Dresden - Die beabsichtigte Entlassung der Landesbühnen Sachsen aus der Trägerschaft des Freistaates droht zu scheitern. Nach dapd-Recherchen verhindern gegenseitige Blockaden Verhandlungen über künftige Gesellschafterverträge und Tarife.
Das Wissenschafts- und Kunstministerium fordert die Theatergewerkschaften und die Deutsche Orchestervereingung jetzt zu Verhandlungen auf und verweist auf eine Frist bis zum 30. November. Danach drohen Kündigungen, soll die für den 1. August 2012 vorgesehen Überführung von Theater und Orchester in die private Rechtsform einer GmbH gelingen. "Ein Zögern erhält den Status quo nicht", warnt eine Sprecherin des Ministeriums.
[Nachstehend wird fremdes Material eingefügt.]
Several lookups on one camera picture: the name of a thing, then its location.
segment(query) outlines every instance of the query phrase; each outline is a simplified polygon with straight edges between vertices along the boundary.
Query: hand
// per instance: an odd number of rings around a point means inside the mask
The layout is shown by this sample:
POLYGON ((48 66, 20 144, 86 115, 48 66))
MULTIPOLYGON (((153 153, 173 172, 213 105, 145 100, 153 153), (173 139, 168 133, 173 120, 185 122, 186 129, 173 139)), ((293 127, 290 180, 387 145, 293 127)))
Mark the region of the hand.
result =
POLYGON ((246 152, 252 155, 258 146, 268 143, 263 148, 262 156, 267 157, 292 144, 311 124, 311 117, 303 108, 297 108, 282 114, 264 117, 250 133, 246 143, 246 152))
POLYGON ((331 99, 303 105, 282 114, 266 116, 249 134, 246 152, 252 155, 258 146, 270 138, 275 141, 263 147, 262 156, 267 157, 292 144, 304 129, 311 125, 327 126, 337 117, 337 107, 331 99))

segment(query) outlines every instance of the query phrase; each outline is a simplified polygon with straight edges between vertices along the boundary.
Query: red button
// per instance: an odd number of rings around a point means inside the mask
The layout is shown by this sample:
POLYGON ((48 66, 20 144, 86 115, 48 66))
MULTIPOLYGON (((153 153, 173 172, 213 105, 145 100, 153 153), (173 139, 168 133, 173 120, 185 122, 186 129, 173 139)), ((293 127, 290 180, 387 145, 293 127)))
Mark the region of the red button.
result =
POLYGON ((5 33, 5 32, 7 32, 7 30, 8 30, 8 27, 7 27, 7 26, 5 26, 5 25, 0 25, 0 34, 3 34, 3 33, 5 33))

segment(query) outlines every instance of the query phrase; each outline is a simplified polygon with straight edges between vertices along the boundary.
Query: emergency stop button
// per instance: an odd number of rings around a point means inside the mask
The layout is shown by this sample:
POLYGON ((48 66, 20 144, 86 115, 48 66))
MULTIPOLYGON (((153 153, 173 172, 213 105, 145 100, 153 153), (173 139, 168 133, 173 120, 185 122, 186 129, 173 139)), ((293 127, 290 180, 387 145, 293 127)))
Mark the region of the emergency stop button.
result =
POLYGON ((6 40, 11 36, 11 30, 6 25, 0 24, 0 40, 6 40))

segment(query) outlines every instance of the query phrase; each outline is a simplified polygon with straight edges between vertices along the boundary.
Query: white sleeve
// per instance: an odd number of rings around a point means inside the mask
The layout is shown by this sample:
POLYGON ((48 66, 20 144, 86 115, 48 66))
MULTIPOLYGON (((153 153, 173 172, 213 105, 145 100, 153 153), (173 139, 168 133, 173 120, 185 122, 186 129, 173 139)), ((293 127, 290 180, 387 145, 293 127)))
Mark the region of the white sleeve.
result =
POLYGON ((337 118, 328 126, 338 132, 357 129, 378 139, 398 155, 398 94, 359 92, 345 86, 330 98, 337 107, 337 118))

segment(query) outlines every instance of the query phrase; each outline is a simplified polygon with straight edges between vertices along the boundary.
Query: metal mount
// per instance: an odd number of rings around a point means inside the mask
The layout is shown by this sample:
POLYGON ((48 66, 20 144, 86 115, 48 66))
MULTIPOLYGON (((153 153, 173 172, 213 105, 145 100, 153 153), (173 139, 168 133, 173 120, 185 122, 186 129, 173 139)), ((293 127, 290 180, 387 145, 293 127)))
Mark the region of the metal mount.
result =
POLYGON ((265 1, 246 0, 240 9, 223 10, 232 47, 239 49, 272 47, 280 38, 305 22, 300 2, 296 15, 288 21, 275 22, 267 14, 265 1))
Demgegenüber fordern zwei Theatergewerkschaften, die Deutsche Orchestervereinigung und die Dienstleistungsgewerkschaft ver.di in einem Brief an Kunstministerin Sabine von Schorlemer (parteilos) zunächst Verhandlungen über einen Personalüberleitungsvertrag. Das hatte Thomas Früh, Abteilungsleiter Kunst im Ministerium, jedoch schon Ende Juli abgelehnt. Nach Auffassung des Ministeriums genügen die Regelungen für einen Betriebsübergang im Paragraph 613a des Bürgerlichen Gesetzbuches.
Carsten Heyder vom Orchestervorstand des Landesbühnen-Orchesters weist aber darauf hin, dass ein solcher Betriebsübergang nur Sicherheit für ein Jahr bieten würde. Deshalb strebe man einen Personalüberleitungsvertrag an, der auch mittelfristig mögliche Insolvenzen von Theater oder Orchester berücksichtige. "Die Vorbedingungen sind so grottenschlecht, dass bis zum 30. November gar nichts entstehen kann", gibt Heyder die Stimmung wieder.
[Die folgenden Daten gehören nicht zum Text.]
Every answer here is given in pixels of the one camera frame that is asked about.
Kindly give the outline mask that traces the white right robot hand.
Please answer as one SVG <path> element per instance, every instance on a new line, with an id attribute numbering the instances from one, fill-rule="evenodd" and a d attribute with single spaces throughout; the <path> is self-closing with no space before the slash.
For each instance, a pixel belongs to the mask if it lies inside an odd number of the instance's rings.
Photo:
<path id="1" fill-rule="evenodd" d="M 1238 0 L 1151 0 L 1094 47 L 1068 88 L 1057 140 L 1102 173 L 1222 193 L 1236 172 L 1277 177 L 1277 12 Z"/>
Nach dem Haushaltbeschluss des Landtages vom vorigen Dezember und dem Konzept des Ministeriums sollen die Landesbühnen in eine Theater-GmbH mit dem Freistaat und dem Kulturraum Elbtal-Sächsische Schweiz-Osterzgebirge als Gesellschafter überführt werden. Zentraler Streitpunkt ist die Orchesterfrage. Das Landesbühnen-Orchester soll bis Ende Juli 2012 aufgelöst und mit der Elbland-Philharmonie Riesa vereinigt werden. Träger dieses bisherigen Kulturraumorchesters ist die Novum GmbH. Von ihr sollen die Landesbühnen künftig die Orchesterleistungen für das Musiktheater "einkaufen".
Für einige Verwirrung sorgt, dass der Freistaat formal gar nicht Tarifpartner ist, von seiner und der finanziellen Beteiligung der Landkreise Meißen und Sächsische Schweiz das Ergebnis aber entscheidend abhängt. Partner der Orchestervereinigung ist der Deutsche Bühnenverein als Arbeitgeber, konkret Christoph Dittrich als Geschäftsführer der Novum GmbH. Der sähe ein nach C-Tarif bezahltes Orchester von 72 Stellen mit dem bislang auf 4 Millionen Euro limitierten Zuschuss "einigermaßen auskömmlich finanziert".
Es gibt darüber hinaus Bemühungen, das Orchester auf 86 Musiker aufzustocken, die für einen mobilen Konzert- und Musiktheaterbetrieb mindestens nötig sind. Der Kreistag Meißen hat eine entsprechende Initiative ergriffen in der Hoffnung, damit ein finanzielles Entgegenkommen des Freistaates zu stimulieren.